◆ Problem
All of the data needs to be repeated exactly.

◆ Data excerpt
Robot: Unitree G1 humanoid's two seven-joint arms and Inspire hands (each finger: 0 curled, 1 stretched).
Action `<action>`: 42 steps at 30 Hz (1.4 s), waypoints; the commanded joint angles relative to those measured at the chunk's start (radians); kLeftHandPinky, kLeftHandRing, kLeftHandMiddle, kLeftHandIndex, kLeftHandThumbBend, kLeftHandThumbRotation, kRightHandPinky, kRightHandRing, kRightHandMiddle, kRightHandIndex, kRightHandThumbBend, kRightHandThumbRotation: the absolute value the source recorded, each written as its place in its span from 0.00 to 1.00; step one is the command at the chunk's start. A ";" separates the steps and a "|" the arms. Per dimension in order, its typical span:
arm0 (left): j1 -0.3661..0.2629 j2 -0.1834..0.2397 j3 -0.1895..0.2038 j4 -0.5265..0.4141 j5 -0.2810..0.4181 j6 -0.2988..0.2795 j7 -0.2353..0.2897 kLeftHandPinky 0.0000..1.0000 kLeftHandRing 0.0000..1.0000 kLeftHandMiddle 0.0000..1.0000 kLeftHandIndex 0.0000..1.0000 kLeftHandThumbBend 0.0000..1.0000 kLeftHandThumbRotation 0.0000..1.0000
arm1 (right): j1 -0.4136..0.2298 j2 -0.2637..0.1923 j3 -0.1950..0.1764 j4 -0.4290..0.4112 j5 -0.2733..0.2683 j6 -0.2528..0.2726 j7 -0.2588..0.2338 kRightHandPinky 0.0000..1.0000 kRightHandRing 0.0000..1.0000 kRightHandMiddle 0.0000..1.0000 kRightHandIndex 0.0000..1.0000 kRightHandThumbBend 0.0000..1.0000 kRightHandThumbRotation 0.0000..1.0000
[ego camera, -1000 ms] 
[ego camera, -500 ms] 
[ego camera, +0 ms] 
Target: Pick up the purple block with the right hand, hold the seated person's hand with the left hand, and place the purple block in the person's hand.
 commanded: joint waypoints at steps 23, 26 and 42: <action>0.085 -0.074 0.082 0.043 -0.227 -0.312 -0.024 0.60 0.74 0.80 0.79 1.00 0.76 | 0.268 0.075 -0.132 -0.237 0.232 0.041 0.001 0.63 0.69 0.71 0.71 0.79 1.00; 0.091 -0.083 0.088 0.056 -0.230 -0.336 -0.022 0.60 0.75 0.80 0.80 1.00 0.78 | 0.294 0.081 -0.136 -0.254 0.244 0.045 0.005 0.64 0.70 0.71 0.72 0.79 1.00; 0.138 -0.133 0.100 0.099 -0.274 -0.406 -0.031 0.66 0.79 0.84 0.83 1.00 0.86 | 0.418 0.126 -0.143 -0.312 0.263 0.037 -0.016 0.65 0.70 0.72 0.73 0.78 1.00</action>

◆ Your solution
Robot: Unitree G1 humanoid's two seven-joint arms and Inspire hands (each finger: 0 curled, 1 stretched).
Action `<action>`: 42 steps at 30 Hz (1.4 s), waypoints; the commanded joint angles relative to those measured at the chunk's start (radians); kLeftHandPinky, kLeftHandRing, kLeftHandMiddle, kLeftHandIndex, kLeftHandThumbBend, kLeftHandThumbRotation, kRightHandPinky, kRightHandRing, kRightHandMiddle, kRightHandIndex, kRightHandThumbBend, kRightHandThumbRotation: the absolute value the source recorded, each written as its place in its span from 0.00 to 1.00; step one is the command at the chunk's start. A ";" separates the steps and a "|" the arms. Per dimension in order, its typical span:
arm0 (left): j1 -0.3661..0.2629 j2 -0.1834..0.2397 j3 -0.1895..0.2038 j4 -0.5265..0.4141 j5 -0.2810..0.4181 j6 -0.2988..0.2795 j7 -0.2353..0.2897 kLeftHandPinky 0.0000..1.0000 kLeftHandRing 0.0000..1.0000 kLeftHandMiddle 0.0000..1.0000 kLeftHandIndex 0.0000..1.0000 kLeftHandThumbBend 0.0000..1.0000 kLeftHandThumbRotation 0.0000..1.0000
arm1 (right): j1 -0.4136..0.2298 j2 -0.2637..0.1923 j3 -0.1950..0.1764 j4 -0.4290..0.4112 j5 -0.2733..0.2683 j6 -0.2528..0.2726 j7 -0.2588..0.2338 kRightHandPinky 0.0000..1.0000 kRightHandRing 0.0000..1.0000 kRightHandMiddle 0.0000..1.0000 kRightHandIndex 0.0000..1.0000 kRightHandThumbBend 0.0000..1.0000 kRightHandThumbRotation 0.0000..1.0000
[ego camera, -1000 ms] 
[ego camera, -500 ms] 
[ego camera, +0 ms] 
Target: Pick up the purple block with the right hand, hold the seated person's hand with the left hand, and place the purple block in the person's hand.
 commanded: joint waypoints at steps 23, 26 and 42: <action>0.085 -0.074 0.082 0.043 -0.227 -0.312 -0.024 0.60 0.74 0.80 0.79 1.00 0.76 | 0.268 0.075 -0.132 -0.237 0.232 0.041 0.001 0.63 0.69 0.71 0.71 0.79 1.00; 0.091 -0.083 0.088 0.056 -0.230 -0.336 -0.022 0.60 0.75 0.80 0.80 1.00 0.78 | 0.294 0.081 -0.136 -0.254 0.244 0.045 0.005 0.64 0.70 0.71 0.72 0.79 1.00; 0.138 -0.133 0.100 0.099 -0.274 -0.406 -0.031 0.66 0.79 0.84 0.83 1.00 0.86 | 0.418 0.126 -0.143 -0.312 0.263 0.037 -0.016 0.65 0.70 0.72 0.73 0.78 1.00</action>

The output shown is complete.